[Data items]
—————

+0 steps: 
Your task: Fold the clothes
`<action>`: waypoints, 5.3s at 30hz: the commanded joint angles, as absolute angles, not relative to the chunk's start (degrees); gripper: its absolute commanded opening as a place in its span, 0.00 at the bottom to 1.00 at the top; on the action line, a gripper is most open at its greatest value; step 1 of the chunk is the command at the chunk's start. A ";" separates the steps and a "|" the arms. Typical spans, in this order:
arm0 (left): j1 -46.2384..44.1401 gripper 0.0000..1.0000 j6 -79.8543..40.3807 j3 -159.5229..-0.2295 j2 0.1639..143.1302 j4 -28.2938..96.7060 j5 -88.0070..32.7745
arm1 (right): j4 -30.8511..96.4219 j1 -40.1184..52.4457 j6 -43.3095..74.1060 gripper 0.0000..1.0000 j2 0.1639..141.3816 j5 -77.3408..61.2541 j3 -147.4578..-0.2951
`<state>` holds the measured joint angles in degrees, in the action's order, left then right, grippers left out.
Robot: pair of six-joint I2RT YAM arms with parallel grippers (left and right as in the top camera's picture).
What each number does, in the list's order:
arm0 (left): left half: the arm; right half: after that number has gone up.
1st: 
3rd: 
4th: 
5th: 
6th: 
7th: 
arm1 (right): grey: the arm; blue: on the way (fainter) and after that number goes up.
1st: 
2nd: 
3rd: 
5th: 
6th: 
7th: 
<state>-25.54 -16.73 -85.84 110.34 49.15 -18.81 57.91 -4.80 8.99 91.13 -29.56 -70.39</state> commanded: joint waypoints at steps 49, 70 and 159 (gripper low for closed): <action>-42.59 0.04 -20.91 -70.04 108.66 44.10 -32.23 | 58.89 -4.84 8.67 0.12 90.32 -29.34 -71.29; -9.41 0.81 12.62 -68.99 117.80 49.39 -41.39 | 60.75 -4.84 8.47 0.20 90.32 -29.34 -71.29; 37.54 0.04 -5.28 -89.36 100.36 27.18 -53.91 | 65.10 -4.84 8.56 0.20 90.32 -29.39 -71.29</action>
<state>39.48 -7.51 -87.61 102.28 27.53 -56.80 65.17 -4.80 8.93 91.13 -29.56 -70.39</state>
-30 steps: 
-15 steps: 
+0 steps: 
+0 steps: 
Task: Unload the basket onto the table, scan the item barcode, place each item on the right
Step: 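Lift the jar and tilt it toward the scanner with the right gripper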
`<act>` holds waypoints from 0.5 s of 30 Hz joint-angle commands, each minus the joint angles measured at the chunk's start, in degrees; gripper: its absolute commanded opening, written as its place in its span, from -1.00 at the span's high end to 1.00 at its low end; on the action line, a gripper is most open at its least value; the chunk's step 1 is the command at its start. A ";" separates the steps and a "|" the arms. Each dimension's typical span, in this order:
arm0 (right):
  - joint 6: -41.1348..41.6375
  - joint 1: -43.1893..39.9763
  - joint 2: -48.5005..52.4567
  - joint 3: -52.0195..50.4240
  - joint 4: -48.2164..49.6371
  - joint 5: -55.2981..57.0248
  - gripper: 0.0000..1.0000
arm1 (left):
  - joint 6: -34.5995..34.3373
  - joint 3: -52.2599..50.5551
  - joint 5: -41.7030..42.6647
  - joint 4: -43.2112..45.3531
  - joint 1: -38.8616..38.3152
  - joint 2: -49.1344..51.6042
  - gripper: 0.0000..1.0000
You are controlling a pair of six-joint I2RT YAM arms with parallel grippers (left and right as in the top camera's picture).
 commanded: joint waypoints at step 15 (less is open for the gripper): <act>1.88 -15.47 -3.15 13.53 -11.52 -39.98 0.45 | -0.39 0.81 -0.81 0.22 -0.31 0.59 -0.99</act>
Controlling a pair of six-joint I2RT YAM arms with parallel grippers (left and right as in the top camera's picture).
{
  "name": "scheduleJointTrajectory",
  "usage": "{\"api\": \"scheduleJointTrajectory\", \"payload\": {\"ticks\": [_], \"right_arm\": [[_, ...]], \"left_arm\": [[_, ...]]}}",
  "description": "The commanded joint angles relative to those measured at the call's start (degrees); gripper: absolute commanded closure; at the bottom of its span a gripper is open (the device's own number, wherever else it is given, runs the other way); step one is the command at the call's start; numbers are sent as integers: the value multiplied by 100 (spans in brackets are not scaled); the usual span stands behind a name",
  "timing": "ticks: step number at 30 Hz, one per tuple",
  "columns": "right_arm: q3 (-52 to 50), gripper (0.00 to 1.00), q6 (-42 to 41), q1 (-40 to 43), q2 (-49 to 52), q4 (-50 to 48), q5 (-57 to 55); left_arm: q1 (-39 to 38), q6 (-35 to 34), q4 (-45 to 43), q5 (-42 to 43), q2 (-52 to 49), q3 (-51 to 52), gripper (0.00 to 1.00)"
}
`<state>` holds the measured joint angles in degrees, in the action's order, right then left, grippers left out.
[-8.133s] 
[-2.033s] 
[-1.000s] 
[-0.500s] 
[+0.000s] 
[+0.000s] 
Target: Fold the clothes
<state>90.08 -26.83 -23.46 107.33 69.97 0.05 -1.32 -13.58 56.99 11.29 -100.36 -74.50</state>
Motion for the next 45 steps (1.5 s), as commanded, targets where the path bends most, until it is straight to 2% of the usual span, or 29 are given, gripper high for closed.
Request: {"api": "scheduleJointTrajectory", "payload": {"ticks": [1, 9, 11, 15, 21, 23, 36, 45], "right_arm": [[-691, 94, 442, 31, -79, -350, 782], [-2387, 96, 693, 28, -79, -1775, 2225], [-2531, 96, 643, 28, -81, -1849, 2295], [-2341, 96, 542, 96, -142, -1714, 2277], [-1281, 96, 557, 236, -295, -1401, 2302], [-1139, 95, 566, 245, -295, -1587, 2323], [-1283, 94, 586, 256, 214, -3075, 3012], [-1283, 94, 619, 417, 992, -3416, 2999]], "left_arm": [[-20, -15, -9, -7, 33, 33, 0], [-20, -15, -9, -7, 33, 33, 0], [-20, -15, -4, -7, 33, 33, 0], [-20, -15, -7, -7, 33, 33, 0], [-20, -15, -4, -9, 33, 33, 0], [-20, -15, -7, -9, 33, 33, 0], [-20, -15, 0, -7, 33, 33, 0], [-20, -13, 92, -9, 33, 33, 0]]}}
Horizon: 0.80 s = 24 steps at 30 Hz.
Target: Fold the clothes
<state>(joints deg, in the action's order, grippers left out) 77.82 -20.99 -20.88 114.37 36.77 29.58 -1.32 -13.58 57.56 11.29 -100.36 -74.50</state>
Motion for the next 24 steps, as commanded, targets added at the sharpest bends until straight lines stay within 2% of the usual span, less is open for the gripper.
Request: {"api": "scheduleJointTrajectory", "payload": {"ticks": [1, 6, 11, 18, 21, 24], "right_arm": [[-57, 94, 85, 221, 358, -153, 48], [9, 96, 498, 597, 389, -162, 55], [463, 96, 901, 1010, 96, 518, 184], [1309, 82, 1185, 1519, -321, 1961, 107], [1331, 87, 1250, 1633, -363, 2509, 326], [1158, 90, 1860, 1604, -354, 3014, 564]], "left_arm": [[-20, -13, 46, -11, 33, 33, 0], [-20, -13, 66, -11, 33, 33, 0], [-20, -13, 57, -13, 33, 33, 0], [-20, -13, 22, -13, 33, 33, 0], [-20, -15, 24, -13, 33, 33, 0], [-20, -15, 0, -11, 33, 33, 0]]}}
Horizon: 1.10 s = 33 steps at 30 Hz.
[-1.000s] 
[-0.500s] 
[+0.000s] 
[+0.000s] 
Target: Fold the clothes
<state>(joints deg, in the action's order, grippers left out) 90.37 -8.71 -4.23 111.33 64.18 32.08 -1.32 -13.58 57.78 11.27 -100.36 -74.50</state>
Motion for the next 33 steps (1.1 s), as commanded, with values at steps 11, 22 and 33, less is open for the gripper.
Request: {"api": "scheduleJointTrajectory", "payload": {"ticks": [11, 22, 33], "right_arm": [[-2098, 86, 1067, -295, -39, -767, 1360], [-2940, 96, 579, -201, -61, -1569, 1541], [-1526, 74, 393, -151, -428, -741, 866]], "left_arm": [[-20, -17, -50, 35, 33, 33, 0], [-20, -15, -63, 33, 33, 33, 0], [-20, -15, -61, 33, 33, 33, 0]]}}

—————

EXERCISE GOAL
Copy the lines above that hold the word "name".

TASK RESPONSE
  "name": "scheduleJointTrajectory",
  "description": "The commanded joint angles relative to those measured at the call's start (degrees); gripper: absolute commanded closure; at the bottom of its span a gripper is open (the device's own number, wherever else it is given, runs the other way); step one is the command at the call's start; numbers are sent as integers: the value multiplied by 100 (spans in brackets are not scaled); the usual span stands behind a name",

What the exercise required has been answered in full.